[Goal of the exercise] From the records below, transcribe only the lines running from the one with "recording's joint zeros" through the one with "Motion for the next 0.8". Keep both of those end lines.
○ ○ ○ ○
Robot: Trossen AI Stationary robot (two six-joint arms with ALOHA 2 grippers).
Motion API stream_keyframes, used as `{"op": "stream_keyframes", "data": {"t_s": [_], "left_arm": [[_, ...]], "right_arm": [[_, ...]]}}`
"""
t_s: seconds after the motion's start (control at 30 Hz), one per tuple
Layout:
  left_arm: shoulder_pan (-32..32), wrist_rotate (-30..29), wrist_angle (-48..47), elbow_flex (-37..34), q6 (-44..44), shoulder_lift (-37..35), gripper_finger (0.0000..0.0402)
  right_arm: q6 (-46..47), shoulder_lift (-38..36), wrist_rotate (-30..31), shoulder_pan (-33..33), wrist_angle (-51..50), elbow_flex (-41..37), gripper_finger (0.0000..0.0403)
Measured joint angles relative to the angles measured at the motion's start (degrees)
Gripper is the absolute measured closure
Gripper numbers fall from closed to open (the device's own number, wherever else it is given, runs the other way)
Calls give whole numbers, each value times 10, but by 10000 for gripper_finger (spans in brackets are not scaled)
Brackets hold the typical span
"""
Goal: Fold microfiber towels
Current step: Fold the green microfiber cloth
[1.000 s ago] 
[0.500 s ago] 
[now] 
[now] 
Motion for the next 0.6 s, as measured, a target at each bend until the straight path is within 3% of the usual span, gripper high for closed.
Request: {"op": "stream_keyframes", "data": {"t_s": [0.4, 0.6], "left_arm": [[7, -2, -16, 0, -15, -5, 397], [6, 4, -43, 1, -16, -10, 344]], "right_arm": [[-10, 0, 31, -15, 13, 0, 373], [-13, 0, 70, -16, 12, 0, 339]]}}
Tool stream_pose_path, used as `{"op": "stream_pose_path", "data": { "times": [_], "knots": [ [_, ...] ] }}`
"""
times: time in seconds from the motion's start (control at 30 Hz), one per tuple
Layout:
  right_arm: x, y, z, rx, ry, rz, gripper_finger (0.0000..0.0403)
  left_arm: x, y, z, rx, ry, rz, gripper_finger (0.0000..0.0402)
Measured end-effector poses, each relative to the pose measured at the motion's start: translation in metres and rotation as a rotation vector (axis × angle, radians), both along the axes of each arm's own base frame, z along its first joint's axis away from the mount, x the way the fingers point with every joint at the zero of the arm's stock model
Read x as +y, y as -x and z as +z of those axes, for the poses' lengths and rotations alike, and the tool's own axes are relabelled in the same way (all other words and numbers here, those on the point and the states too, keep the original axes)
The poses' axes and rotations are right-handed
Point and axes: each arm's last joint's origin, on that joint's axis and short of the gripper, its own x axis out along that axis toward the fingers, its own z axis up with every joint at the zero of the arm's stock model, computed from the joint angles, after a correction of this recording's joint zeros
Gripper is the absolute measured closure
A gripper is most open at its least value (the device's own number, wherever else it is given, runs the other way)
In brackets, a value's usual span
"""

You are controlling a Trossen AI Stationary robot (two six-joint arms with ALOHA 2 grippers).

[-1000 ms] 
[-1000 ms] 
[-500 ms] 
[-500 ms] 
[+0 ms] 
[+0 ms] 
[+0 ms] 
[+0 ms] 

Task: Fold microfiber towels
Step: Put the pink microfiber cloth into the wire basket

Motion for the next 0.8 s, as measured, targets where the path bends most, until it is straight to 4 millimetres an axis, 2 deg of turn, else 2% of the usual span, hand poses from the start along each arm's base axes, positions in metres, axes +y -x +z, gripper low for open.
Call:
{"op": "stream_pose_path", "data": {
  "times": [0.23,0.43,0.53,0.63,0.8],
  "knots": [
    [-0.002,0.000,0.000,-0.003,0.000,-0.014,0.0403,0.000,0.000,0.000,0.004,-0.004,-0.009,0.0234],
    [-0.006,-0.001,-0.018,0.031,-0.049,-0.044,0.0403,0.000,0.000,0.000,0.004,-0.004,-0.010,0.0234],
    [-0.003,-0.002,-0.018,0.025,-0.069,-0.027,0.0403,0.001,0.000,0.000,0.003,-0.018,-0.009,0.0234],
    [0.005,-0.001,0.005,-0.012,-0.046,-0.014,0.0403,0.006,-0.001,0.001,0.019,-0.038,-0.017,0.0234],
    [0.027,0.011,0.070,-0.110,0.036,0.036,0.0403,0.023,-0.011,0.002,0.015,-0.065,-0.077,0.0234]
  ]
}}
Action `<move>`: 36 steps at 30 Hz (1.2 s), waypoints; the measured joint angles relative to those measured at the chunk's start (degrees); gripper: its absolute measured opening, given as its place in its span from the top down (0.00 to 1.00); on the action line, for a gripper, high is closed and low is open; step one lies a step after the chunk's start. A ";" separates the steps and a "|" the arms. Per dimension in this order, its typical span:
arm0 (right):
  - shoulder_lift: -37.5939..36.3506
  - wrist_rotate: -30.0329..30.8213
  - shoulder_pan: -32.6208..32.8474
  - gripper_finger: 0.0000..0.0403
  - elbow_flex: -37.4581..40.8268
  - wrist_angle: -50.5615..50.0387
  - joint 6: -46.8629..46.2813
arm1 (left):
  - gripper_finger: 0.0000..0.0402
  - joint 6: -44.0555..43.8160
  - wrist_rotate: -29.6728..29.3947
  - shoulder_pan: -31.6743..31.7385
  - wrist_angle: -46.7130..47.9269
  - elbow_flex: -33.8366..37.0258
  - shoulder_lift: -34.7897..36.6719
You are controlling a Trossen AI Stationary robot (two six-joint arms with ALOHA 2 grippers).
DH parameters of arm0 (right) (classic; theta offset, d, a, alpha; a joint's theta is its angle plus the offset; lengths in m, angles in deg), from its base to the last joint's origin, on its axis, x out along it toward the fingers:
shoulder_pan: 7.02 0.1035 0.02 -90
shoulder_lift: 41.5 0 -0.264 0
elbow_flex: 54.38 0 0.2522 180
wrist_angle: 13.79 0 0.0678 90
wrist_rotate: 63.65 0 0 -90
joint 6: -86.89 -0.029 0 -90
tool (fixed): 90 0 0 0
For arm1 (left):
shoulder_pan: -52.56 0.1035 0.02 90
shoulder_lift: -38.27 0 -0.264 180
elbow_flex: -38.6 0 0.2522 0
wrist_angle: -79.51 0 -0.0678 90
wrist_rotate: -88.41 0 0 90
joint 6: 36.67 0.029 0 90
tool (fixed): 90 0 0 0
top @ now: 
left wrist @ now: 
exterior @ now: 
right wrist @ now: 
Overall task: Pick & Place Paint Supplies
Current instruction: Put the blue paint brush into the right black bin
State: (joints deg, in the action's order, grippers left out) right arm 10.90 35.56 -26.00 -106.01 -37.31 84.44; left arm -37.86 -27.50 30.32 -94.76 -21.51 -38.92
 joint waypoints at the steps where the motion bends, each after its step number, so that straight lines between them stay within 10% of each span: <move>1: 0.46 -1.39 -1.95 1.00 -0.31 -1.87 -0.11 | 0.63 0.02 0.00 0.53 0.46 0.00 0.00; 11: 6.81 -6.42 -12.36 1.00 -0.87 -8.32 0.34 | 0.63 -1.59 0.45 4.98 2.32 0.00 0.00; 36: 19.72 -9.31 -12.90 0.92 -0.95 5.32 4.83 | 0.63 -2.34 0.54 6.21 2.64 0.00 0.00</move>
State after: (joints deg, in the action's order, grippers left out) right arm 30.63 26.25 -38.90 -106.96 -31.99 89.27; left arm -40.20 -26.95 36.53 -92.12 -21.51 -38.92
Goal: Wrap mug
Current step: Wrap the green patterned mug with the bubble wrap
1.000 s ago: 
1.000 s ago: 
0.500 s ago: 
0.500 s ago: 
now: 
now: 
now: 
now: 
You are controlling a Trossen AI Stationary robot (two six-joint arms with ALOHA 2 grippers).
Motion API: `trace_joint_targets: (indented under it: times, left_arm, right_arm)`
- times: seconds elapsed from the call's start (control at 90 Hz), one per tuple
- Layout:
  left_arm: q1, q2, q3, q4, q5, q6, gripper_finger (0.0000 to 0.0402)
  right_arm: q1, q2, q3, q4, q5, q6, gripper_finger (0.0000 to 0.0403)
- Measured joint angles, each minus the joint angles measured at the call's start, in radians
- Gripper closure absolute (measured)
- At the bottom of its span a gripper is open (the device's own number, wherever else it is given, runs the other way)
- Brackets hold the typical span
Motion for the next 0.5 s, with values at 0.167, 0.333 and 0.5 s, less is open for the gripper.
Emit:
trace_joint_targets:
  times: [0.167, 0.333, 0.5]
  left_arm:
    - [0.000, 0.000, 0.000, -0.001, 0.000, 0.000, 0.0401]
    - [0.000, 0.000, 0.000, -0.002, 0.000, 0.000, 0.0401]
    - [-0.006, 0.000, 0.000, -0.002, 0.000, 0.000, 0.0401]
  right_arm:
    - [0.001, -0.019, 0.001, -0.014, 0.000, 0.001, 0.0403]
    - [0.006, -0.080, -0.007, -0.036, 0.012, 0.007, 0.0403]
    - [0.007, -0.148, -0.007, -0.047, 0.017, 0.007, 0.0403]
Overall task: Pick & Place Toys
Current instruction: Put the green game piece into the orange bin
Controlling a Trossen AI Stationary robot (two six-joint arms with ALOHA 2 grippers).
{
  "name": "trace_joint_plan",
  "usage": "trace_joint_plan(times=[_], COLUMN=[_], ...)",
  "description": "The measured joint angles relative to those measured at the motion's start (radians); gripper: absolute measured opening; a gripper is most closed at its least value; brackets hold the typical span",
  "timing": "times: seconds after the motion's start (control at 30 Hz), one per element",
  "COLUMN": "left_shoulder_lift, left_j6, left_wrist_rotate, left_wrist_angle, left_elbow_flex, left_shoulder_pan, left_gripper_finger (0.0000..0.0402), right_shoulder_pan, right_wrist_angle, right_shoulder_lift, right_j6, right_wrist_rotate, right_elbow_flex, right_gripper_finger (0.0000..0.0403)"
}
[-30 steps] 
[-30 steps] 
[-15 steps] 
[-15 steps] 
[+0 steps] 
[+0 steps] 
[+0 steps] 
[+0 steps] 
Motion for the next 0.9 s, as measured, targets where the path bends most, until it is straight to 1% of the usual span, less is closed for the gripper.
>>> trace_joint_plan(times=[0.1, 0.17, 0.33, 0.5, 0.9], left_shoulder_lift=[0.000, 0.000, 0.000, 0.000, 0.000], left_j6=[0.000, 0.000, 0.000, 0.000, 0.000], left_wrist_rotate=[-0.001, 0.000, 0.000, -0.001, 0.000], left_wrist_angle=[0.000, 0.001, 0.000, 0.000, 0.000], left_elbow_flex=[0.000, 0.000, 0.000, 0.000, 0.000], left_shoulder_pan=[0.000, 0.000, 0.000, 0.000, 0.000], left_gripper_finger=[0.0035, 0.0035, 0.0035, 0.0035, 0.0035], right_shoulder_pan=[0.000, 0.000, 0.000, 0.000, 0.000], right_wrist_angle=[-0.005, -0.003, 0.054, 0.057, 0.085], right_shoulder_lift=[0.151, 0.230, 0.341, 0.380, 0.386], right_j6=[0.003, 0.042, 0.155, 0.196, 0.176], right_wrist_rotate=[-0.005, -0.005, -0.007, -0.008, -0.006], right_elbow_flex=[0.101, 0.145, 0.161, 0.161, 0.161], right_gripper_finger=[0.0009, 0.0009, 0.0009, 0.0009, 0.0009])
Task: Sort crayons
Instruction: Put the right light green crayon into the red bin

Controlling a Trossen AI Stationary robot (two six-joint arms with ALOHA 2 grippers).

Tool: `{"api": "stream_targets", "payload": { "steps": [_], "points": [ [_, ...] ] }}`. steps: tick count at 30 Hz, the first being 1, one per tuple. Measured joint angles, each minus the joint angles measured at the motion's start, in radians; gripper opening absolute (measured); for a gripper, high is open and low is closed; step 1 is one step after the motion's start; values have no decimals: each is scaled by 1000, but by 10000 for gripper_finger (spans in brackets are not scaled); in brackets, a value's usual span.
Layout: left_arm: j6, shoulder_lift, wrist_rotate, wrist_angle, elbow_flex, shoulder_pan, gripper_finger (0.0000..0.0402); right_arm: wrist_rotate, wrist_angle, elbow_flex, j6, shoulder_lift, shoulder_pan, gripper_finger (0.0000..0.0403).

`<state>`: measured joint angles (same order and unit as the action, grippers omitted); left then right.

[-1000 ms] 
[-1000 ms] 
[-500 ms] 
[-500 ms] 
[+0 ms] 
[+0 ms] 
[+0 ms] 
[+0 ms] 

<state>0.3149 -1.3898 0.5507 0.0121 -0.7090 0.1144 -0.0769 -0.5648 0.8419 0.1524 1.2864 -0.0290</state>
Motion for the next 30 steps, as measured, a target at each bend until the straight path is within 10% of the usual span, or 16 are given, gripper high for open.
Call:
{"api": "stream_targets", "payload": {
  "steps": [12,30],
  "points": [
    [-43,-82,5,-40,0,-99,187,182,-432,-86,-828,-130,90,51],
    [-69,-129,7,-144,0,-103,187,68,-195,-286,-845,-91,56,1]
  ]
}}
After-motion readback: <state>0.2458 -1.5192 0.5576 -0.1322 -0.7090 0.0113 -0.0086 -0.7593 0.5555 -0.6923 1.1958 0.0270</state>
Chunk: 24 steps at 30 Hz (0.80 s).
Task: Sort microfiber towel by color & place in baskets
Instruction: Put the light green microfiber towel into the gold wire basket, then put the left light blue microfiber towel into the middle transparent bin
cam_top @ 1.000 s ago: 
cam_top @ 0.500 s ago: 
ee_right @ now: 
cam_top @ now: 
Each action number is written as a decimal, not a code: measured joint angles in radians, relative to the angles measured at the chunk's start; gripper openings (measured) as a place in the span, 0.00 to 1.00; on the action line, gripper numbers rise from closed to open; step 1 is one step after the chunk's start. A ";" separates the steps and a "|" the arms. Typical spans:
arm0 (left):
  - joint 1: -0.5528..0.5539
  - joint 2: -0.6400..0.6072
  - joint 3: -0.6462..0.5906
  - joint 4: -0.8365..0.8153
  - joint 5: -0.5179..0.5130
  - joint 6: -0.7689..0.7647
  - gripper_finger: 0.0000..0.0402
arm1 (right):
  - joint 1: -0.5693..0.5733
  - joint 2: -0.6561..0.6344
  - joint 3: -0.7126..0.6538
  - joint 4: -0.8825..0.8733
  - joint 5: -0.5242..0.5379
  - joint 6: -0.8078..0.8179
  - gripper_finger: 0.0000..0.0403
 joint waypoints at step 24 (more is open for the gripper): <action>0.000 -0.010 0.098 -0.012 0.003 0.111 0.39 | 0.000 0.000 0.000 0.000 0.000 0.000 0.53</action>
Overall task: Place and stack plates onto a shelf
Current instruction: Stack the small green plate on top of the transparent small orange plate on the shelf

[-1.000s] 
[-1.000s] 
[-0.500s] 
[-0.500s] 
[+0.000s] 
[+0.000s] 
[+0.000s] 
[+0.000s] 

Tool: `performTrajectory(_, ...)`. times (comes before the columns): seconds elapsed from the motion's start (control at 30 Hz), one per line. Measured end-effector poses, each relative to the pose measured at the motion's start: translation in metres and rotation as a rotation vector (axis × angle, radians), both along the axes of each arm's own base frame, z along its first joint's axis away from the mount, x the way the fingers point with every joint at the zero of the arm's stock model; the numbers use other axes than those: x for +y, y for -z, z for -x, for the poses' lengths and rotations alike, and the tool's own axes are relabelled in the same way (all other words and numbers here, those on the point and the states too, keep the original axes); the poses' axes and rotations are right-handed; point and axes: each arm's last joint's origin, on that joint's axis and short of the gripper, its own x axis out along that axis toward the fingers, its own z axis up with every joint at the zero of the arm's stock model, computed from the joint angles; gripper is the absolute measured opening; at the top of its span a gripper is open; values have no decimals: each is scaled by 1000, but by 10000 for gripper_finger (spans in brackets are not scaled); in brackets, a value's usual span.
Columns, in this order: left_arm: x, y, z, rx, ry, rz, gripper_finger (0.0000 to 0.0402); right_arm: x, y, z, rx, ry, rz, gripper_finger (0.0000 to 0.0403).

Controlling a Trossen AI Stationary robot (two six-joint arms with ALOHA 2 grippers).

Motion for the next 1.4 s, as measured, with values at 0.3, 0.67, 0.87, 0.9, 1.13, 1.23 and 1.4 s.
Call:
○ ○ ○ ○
[Solved exercise]
Point and axes: each arm's last joint's origin, on that joint's axis and short of the gripper, its own x axis out along that axis toward the fingers, its own z axis up with every joint at the zero of the arm's stock model, computed from the joint angles, after a correction of this recording's joint zeros
Gripper is the absolute measured closure
A gripper is most open at its least value (the device's own number, wherever else it is given, runs the other way)
In brackets, a value's usual span
"""

You are controlling a Trossen AI Stationary robot (two six-joint arms with ALOHA 2 grippers).

[-1000 ms] 
[-1000 ms] 
[-500 ms] 
[-500 ms] 
[+0 ms] 
[+0 ms] 
[+0 ms] 
[+0 ms] 

Task: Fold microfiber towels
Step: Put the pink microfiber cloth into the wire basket

Motion for the next 0.8 s, as measured, targets where the path bends most, until it is straight to 4 millimetres an axis, 2 deg of turn, else 2% of the usual span, hand poses from the start along each arm's base axes, positions in metres, axes +y -x +z, gripper low for open.

No further output is needed here.